━━━━━ Study material ━━━━━

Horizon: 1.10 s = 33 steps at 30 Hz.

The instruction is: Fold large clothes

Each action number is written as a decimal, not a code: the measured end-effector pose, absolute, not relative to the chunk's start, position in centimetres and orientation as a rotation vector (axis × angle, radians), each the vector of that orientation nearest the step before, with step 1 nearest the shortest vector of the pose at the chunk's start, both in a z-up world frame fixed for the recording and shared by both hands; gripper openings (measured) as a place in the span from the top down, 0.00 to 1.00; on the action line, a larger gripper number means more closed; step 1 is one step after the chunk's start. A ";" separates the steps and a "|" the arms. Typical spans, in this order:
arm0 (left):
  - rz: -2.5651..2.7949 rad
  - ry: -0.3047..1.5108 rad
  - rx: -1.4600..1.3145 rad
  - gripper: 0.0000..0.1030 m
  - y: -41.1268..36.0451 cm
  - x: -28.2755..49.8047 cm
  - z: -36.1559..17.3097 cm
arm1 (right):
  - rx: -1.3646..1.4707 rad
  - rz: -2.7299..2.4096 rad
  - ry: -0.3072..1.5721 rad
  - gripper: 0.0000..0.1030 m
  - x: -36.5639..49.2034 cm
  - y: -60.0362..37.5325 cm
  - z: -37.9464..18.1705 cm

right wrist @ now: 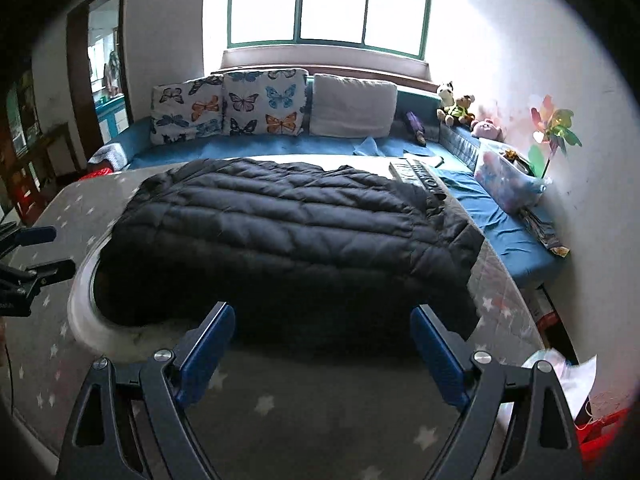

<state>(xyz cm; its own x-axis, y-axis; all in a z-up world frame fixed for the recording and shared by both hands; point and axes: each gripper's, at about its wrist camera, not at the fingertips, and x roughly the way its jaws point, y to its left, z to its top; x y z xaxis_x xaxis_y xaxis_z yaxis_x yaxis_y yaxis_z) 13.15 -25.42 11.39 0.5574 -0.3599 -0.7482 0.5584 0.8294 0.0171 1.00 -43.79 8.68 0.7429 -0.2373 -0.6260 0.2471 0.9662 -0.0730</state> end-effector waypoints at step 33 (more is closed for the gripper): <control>-0.455 0.810 0.256 0.06 -17.7 1.6 9.9 | 0.012 -0.277 0.619 0.05 -5.8 -35.0 6.4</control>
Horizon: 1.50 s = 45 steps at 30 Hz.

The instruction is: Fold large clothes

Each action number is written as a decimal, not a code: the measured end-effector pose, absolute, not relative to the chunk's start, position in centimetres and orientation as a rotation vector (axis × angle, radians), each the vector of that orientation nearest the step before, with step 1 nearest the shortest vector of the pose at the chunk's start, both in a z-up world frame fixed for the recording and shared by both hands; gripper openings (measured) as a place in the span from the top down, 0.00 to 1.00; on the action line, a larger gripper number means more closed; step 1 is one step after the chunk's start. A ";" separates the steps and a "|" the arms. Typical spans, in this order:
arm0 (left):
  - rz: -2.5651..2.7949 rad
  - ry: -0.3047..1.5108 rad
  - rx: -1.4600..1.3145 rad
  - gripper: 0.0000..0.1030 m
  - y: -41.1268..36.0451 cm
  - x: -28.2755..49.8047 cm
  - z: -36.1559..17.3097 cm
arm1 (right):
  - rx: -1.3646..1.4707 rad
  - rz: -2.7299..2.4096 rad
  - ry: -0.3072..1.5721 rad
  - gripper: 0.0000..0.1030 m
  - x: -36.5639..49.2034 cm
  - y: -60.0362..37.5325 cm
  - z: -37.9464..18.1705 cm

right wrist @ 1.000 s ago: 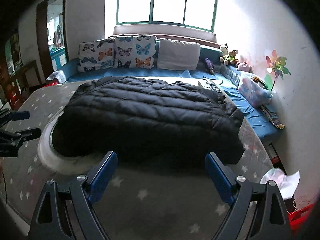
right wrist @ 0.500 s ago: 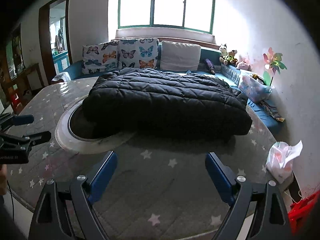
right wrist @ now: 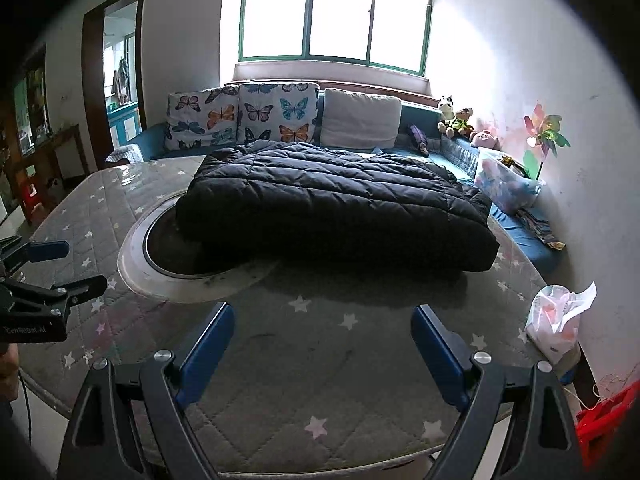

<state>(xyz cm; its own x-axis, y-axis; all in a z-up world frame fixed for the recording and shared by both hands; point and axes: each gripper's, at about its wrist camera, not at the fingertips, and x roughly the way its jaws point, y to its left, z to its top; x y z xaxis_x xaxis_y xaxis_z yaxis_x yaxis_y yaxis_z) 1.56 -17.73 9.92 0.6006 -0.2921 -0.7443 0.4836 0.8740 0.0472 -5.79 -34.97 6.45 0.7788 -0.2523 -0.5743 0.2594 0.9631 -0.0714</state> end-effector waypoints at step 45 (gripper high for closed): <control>-0.452 0.841 0.294 0.06 -19.0 3.3 8.1 | 0.028 -0.254 0.660 0.05 -4.1 -35.0 5.6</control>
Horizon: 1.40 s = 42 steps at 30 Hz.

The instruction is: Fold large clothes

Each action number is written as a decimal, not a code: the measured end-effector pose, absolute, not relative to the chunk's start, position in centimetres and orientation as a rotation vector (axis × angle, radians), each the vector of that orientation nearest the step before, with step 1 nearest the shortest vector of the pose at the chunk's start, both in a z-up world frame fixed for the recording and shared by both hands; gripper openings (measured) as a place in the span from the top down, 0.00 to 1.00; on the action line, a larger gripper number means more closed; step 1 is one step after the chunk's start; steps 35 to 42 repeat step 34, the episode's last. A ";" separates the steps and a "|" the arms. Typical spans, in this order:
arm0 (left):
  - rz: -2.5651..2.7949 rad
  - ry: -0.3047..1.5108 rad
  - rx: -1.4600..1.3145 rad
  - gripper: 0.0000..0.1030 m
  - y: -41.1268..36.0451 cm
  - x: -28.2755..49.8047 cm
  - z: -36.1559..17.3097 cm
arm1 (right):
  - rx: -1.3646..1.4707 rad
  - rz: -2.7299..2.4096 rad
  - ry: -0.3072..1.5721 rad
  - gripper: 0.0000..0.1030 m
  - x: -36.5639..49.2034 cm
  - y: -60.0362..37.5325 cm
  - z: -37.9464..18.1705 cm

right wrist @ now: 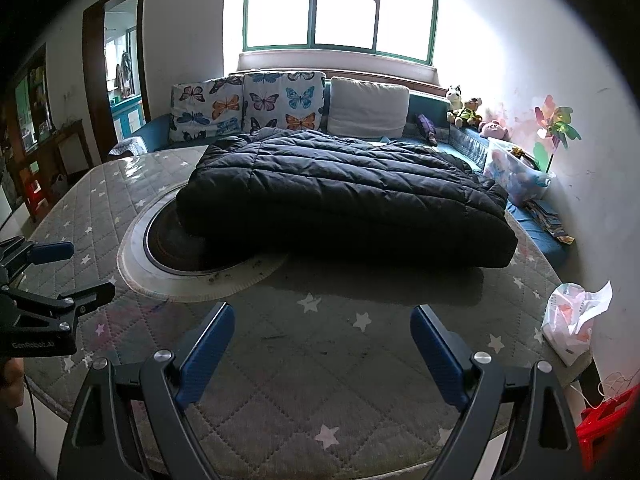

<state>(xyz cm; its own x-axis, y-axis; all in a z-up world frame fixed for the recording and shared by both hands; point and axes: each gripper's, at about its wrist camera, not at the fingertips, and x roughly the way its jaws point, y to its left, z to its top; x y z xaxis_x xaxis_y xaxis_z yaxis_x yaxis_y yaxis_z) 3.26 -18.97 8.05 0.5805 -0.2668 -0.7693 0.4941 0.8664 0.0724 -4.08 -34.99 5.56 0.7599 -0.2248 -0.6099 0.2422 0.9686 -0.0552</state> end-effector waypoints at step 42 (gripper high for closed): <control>-0.462 0.837 0.304 0.06 -18.9 3.6 7.1 | 0.032 -0.248 0.669 0.05 -3.7 -34.8 5.2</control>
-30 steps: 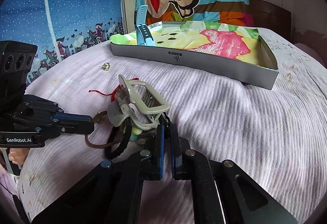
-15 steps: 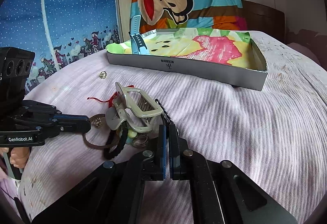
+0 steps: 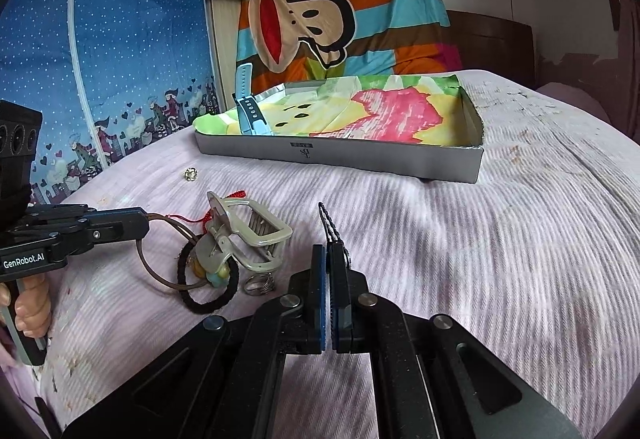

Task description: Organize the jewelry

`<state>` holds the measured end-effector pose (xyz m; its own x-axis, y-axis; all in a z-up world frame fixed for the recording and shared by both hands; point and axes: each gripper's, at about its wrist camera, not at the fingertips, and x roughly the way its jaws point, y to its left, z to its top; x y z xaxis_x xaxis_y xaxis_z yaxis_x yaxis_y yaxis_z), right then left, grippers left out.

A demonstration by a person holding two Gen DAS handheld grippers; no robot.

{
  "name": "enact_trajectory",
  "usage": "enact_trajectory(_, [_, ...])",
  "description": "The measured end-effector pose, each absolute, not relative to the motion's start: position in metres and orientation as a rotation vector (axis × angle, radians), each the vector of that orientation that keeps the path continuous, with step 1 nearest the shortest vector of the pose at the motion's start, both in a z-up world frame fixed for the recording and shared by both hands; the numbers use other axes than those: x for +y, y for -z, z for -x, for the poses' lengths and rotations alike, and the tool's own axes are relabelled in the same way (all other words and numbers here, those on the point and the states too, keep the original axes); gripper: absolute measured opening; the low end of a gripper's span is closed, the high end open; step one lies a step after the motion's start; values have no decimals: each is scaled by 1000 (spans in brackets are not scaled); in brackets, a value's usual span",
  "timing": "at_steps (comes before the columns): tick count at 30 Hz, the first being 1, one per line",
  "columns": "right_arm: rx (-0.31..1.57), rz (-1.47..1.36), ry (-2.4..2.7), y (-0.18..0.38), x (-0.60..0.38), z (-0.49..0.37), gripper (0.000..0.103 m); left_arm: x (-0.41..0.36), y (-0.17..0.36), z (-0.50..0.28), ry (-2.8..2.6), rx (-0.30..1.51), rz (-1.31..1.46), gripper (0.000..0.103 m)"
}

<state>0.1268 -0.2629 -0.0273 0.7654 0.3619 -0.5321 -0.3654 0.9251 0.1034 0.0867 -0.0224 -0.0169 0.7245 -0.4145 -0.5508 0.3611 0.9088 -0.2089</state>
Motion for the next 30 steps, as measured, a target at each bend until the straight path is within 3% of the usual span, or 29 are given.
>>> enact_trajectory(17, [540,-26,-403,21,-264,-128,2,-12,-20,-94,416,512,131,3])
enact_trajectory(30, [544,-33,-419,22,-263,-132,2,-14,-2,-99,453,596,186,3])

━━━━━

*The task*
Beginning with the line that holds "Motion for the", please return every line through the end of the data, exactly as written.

*Answer to the problem*
Motion for the next 30 steps, as measured, a target at each bend until the straight path is within 3% of the usual span, or 29 are given.
>>> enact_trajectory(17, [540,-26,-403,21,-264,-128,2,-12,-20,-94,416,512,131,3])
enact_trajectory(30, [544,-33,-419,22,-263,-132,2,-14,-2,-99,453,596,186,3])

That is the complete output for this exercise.